Aus seinen „Balletten für Stimme und Klavier“ präsentierten Silvia Azzoni und Alexandre Riabko einen Pas de deux aus „Nocturnes“ zu Chopin-Musik: eine komplexe Beziehung, in der ein Mann mit Buch und Brille auf eine sinnliche Frau trifft – das Paar brillierte in dieser anspruchsvollen Choreografie, treibt auseinander, findet zusammen und scheut sich nicht vor dem finalen Konflikt. Aleix Martínez stellte sich in einem Ausschnitt aus „Beethoven-Projekt II“, dem Scherzo, bestens auf seine neue Partnerin ein: Ida Praetorius aus Kopenhagen. Zwei weitere Gäste des Königlich Dänischen Balletts – Astrid Elbo und Ryan Tomash – gewannen dem Liebes-Pas de deux aus „Othello“ neue Nuancen ab. In die Reihe der Duette gehörte der von Edvin Revazov und Anna Laudere getanzte Ausschnitt aus „Ghost Light“ ebenso wie die intime Begegnung zwischen Jacopo Bellussi und Alessandro Frola – für diese beiden hatte John Neumeier „Peter und Igor“ choreografiert, zu Musik des Letztgenannten, das als Uraufführung die Gala bereicherte; Inspiration waren zwei Sätze aus Strawinskys Divertimento für Klavier und Violine, in dem er Tschaikowsky zitiert.

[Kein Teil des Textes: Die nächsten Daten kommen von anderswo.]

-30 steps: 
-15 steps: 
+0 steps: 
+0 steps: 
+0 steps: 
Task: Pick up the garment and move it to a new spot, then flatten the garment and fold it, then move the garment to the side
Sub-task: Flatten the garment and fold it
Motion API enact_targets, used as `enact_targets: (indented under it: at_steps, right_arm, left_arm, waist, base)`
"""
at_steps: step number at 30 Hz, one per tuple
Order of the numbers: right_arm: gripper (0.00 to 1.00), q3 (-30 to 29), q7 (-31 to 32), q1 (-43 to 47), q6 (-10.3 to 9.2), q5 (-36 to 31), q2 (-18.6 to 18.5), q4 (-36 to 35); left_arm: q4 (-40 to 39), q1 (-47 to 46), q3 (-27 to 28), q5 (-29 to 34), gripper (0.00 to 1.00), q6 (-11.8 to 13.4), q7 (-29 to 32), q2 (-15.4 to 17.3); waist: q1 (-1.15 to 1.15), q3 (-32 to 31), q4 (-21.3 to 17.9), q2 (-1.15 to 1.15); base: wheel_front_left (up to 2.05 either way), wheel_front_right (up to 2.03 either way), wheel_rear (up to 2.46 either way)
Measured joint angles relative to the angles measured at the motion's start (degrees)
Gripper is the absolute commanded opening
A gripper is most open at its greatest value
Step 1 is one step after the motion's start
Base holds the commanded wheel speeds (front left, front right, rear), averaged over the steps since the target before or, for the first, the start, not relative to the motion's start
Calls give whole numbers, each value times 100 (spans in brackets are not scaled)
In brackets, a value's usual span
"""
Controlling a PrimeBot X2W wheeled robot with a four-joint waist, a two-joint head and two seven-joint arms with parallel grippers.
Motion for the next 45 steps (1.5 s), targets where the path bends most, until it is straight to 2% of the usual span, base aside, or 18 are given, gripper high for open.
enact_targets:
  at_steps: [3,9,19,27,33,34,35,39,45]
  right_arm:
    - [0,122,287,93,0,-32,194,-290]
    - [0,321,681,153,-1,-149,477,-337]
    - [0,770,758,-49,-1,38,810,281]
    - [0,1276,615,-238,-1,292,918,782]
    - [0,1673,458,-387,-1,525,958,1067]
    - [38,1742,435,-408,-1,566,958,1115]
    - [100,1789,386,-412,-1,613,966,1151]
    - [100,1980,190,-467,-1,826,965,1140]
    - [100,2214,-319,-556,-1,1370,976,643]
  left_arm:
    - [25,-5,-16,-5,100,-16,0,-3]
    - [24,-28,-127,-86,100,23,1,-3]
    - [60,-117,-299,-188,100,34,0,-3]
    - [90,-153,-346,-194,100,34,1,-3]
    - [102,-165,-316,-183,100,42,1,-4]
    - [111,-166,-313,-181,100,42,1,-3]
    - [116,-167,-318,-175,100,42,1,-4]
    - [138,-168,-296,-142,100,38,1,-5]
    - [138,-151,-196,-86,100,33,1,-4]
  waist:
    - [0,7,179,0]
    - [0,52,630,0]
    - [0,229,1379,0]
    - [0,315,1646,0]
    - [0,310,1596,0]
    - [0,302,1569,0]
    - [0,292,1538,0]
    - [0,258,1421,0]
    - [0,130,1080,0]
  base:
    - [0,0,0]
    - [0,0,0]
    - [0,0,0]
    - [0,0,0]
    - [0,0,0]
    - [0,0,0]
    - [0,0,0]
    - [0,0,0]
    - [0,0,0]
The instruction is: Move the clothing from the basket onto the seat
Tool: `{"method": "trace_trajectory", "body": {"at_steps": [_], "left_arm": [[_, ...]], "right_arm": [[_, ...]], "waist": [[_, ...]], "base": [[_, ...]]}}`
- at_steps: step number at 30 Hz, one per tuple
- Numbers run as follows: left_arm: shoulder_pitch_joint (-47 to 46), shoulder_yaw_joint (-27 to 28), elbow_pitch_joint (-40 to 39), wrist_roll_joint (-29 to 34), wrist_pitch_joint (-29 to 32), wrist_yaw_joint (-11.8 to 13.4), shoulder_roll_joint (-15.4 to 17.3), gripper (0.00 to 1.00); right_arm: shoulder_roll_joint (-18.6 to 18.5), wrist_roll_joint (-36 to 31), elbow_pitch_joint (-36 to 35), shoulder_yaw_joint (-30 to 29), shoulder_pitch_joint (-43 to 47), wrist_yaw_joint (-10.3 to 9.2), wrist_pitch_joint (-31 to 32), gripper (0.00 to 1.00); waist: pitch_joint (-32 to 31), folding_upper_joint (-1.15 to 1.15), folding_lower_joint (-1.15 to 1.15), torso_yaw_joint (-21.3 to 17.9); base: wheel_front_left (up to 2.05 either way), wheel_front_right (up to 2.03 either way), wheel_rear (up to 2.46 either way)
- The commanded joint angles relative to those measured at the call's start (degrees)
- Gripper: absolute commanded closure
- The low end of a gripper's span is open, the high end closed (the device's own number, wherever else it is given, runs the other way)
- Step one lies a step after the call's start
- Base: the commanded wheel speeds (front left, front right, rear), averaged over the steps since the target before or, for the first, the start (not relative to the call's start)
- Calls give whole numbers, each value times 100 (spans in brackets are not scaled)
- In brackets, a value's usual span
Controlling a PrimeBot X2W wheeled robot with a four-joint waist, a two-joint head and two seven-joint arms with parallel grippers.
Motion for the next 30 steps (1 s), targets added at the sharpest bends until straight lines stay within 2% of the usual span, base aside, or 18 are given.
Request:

„Im Andenken an Colleen Scott“ war der Beitrag aus John Neumeiers „Wendung“ untertitelt. Mit Hélène Bouchet im Mittelpunkt tanzten Mitglieder des Hamburg Ballett für eine ehemalige Kollegin, die im Mai dieses Jahres unerwartet verstarb. Zwanzig Spielzeiten hatte die Partnerin von Ivan Liška die Company mitgeprägt, nun erinnerte der Choreograf mit würdigenden Worten an seine Erste Solistin. Isabella Vértes-Schütter sprach das unter die Haut gehende Gedicht „Todes-Erfahrung“ von Rainer Maria Rilke, das er 1907 verfasste und mit den Worten endet „… so dass wir eine Weile hingerissen das Leben spielen, nicht an Beifall denkend.“
Ein großer Anteil nach der Pause gehörte einem längeren Ausschnitt aus „Die Glasmenagerie“. Alina Cojocaru überzeugte einmal mehr als berührende Interpretin jener tragischen, zentralen Figur der Laura und wurde somit virtuoser Mittelpunkt des Dramas nach Tennessee Williams. Diese Rolle des Autors übernahm in dieser Szene Ryan Tomash, Gast aus Dänemark.
George Gershwin und sein unsterblicher Musical-Song „I Got Rhythm“ sorgte für ein Highlight im besten Sinn: Madoka Sugai und Alexandr Trusch leuchteten zu dieser fröhlichen und vitalen Musik. Das Publikum genoss diesen kurzen Ausflug in überbordende Lebensfreude, nahm aber die gesamte Gala in ihrer Ausnahme-Situation durchaus bewusst wahr: Besondere Zeiten brauchen eben besondere Bedingungen.
Im Finale verabschiedete sich das Ensemble des Hamburg Ballett mit einem repräsentativen Ausschnitt aus „Ghost Light“, live begleitet vom Pianisten Michal Bialk.
Nach der knapp dreistündigen Werkschau des Choreografen John Neumeier entließ die diesjährige Nijinsky-Gala ein begeistertes Publikum in die Sommerpause.